◆ Exercise directions
Please copy out all the data. Every detail stays the same.
++++
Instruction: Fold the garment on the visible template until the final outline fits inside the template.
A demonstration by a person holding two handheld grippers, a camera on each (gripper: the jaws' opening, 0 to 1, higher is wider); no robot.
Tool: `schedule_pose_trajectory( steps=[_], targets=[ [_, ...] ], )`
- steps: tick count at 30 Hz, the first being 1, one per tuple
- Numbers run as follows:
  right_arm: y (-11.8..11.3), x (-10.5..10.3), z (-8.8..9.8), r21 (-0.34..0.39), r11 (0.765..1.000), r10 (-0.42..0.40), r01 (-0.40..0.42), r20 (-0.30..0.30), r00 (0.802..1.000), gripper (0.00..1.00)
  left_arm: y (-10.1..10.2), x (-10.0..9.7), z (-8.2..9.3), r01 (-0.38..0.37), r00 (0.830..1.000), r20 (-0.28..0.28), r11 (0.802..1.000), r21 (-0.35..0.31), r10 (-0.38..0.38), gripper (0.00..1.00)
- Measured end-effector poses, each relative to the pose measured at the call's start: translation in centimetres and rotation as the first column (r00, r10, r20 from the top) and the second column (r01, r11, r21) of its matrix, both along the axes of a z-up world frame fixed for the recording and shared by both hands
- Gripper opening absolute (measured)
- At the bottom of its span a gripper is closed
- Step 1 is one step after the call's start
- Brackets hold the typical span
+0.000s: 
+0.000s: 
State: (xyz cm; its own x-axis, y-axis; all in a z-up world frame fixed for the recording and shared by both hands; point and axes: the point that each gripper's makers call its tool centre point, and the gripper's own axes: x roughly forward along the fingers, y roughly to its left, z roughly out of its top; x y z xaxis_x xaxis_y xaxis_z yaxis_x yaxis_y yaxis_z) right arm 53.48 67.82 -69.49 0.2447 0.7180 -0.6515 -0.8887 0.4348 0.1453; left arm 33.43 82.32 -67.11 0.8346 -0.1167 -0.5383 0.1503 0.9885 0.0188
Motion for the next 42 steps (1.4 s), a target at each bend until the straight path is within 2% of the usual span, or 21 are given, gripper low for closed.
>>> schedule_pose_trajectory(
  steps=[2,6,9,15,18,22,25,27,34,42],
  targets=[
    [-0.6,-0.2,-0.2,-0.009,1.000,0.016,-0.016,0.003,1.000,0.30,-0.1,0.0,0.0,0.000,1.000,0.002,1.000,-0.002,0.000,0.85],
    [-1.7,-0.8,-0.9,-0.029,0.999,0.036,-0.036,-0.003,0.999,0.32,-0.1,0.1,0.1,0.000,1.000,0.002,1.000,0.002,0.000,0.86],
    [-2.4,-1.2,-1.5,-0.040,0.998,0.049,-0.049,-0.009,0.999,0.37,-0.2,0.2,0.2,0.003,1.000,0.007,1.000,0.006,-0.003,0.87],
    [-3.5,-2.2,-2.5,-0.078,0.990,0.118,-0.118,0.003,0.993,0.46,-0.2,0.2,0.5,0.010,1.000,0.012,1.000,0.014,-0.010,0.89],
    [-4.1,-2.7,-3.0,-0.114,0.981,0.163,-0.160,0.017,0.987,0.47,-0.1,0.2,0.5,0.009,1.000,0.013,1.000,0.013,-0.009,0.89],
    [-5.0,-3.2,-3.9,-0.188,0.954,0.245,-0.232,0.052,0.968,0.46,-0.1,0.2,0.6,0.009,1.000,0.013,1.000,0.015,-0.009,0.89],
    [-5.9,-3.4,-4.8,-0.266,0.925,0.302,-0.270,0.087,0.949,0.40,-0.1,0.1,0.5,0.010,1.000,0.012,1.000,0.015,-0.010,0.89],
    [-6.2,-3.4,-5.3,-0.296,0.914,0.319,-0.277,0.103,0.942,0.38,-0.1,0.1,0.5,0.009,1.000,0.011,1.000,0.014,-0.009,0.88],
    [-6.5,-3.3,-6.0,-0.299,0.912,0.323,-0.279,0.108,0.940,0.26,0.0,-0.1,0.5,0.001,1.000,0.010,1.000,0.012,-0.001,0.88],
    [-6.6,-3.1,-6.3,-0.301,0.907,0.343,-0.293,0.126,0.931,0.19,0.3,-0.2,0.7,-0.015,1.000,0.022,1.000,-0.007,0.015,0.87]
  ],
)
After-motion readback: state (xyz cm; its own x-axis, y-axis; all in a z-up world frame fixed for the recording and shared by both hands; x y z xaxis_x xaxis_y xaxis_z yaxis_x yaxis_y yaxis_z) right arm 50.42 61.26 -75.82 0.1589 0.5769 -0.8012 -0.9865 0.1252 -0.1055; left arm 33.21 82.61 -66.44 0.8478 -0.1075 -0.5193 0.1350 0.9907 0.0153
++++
◆ Answer for this exercise
Instruction: Fold the garment on the visible template until the final outline fits inside the template.
A demonstration by a person holding two handheld grippers, a camera on each (gripper: the jaws' opening, 0 to 1, higher is wider); no robot.
Tool: `schedule_pose_trajectory( steps=[_], targets=[ [_, ...] ], )`
- steps: tick count at 30 Hz, the first being 1, one per tuple
- Numbers run as follows:
  right_arm: y (-11.8..11.3), x (-10.5..10.3), z (-8.8..9.8), r21 (-0.34..0.39), r11 (0.765..1.000), r10 (-0.42..0.40), r01 (-0.40..0.42), r20 (-0.30..0.30), r00 (0.802..1.000), gripper (0.00..1.00)
  left_arm: y (-10.1..10.2), x (-10.0..9.7), z (-8.2..9.3), r01 (-0.38..0.37), r00 (0.830..1.000), r20 (-0.28..0.28), r11 (0.802..1.000), r21 (-0.35..0.31), r10 (-0.38..0.38), gripper (0.00..1.00)
- Measured end-effector poses, each relative to the pose measured at the call's start: translation in centimetres and rotation as the first column (r00, r10, r20 from the top) and the second column (r01, r11, r21) of its matrix, both along the axes of a z-up world frame fixed for the recording and shared by both hands
- Gripper opening absolute (measured)
- At the bottom of its span a gripper is closed
- Step 1 is one step after the call's start
- Brackets hold the typical span
+0.000s: 
+0.000s: 
State: (xyz cm; its own x-axis, y-axis; all in a z-up world frame fixed for the recording and shared by both hands; point and axes: the point that each gripper's makers call its tool centre point, and the gripper's own axes: x roughly forward along the fingers, y roughly to its left, z roughly out of its top; x y z xaxis_x xaxis_y xaxis_z yaxis_x yaxis_y yaxis_z) right arm 53.48 67.82 -69.49 0.2447 0.7180 -0.6515 -0.8887 0.4348 0.1453; left arm 33.43 82.32 -67.11 0.8346 -0.1167 -0.5383 0.1503 0.9885 0.0188
Motion for the next 42 steps (1.4 s), a target at each bend until the straight path is within 2% of the usual span, or 21 are given, gripper low for closed.
>>> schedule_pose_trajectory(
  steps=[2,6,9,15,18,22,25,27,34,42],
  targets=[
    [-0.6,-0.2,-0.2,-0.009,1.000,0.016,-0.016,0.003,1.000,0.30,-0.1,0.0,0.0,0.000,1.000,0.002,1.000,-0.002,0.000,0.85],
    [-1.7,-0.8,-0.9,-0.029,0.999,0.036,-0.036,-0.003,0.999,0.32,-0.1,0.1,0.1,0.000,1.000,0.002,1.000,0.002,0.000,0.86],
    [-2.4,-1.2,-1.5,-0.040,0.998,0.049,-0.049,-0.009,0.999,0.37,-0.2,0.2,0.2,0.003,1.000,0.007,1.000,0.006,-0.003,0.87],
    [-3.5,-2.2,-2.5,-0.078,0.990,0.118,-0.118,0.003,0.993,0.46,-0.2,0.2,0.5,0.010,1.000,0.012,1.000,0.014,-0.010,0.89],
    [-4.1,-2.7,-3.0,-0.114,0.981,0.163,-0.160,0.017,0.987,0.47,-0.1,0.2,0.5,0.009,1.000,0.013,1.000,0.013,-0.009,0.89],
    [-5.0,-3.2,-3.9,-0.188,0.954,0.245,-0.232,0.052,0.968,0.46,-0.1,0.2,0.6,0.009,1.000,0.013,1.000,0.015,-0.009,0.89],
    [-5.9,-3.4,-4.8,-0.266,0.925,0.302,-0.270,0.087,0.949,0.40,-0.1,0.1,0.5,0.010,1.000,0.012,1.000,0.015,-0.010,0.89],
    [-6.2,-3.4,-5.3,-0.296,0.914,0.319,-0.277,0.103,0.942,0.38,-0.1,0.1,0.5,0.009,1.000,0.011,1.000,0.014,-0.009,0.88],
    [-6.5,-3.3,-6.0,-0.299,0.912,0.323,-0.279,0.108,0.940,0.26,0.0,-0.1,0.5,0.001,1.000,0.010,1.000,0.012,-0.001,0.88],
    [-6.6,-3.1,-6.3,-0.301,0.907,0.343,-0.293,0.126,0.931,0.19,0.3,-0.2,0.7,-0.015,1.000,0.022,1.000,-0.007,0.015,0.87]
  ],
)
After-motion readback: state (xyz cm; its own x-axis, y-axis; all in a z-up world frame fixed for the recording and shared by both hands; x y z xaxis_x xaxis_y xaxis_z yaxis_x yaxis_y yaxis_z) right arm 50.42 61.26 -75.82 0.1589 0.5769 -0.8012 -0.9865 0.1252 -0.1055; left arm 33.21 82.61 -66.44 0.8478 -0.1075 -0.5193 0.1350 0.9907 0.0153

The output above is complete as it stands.